Class Action Fairness Act of 2005
- Long title: An Act to amend the procedures that apply to consideration of interstate class actions to assure fairer outcomes for class members and defendants, and for other purposes.
- Enacted by: the 109th United States Congress

Citations
- Public law: Pub. L. 109–2 (text) (PDF)
- Statutes at Large: 119 Stat. 4–14

Legislative history
- Introduced in the Senate as S. 5 by Chuck Grassley (R–IA) on January 25, 2005; Committee consideration by Senate Judiciary; Passed the Senate on February 10, 2005 (72–26); Passed the House on February 17, 2005 (279-149); Signed into law by President George W. Bush on February 18, 2005;

= Class Action Fairness Act of 2005 =

United States federal legislation

The Class Action Fairness Act of 2005, 28 U.S.C. §§ 1332(d), 1453, 1711–15, is a U.S. federal statute which expanded federal subject-matter jurisdiction over many large class action lawsuits and mass actions in the United States.

The bill was the first major piece of legislation of the second term of the George W. Bush administration. Business groups and tort reform supporters had lobbied for the legislation, arguing that it was needed to prevent class action abuse. President George W. Bush had vowed to support this legislation.

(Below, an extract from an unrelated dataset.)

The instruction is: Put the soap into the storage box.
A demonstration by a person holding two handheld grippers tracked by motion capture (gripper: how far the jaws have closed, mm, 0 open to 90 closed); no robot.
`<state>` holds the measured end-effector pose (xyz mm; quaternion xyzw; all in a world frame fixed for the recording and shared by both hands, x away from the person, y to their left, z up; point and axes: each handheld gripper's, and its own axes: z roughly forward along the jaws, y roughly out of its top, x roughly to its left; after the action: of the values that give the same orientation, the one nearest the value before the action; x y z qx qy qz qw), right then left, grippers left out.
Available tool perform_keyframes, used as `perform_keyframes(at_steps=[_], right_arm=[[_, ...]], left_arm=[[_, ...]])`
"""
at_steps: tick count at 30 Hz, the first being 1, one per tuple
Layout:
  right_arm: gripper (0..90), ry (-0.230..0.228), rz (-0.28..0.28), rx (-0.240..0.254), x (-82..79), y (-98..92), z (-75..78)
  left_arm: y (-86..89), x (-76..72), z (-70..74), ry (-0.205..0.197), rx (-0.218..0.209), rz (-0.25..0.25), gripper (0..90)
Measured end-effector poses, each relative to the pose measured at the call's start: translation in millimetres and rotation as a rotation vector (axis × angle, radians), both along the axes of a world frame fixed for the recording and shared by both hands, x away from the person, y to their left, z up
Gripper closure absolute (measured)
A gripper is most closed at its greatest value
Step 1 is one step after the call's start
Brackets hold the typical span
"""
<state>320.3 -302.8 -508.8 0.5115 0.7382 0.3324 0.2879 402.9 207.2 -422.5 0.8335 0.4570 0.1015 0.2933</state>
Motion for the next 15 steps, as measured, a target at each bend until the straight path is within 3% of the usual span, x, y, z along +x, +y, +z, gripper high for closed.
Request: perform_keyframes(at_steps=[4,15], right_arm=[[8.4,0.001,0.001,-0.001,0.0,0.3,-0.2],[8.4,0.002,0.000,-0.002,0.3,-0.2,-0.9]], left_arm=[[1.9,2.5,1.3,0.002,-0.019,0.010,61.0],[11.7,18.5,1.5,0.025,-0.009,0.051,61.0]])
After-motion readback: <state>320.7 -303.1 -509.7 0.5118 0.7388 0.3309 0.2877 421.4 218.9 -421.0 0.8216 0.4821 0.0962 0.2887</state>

The Act permits federal courts to preside over certain class actions in diversity jurisdiction where the aggregate amount in controversy exceeds $5 million; where the class comprises at least 100 plaintiffs; and where there is at least "minimal diversity" between the parties (i.e., at least one plaintiff class member is diverse from at least one defendant). The court, however, may decline jurisdiction under certain circumstances and is required to decline jurisdiction in others. The Act also directs the courts to give greater scrutiny to class action settlements, especially those involving corporations.

==Support==
The Act accomplished two key goals of tort reform advocates:

1. Reduce "forum shopping" by plaintiffs in friendly state courts by extending federal diversity jurisdiction to class actions where there is not "complete diversity", thereby giving federal subject-matter jurisdiction over a broader set of class actions. Proponents argued that "magnet jurisdictions" such as Madison County, Illinois were rife with abuse of class action procedure.
2. Requires greater federal scrutiny procedures for the review of class action settlements and changes the rules for evaluating coupon settlements, often reducing attorney's fees that are deemed excessive relative to the benefits actually afforded class members. For example, in an infamous Alabama class action involving Bank of Boston, attorneys' fees exceeded the relief to class members, and class members lost money paying attorneys for the "victory."

The Act passed the Senate 72 to 26, with all 53 Republicans voting in favor, and the Act passed the House 279 to 149, with the support of 50 Democrats and all but one Republican. President George W. Bush signed the Act into law on February 18, 2005.

==Critics==
Critics charged that the legislation would deprive Americans of legal recourse when they were wronged by powerful corporations. Congressman Ed Markey (D-Mass.) called the bill "the final payback to the tobacco industry, to the asbestos industry, to the oil industry, to the chemical industry at the expense of ordinary families who need to be able go to court to protect their loved ones when their health has been compromised."

Critics charge that this bill makes it far more difficult to bring class action suits, and may prolong such litigation, clogging federal court dockets. The Act also gives the federal government some ability to control, through judicial appointments, outcomes that were previously under state control.

Critics argue that the expansion of federal jurisdiction comes at the expense of state's rights and federalism, something Republicans have historically protested; however, proponents respond that the bill is consistent with the founders' original intent for the role of federal courts and diversity jurisdiction expressed by Alexander Hamilton in Federalist No. 80.

==Impact==
A study by researchers at the Federal Judicial Center found that CAFA was followed by an increase in the number of class actions filed in or removed to the federal courts based on diversity jurisdiction. This finding is consistent with congressional intent in enacting CAFA. The observed increase was due primarily to increases in consumer class actions. Somewhat surprisingly, the FJC study found much of the increase in diversity class actions was driven by an increase in original filings in federal courts. This finding suggests plaintiffs' attorneys are choosing the federal forum, post-CAFA, rather than defendants' counsel through removal, contrary to expectations.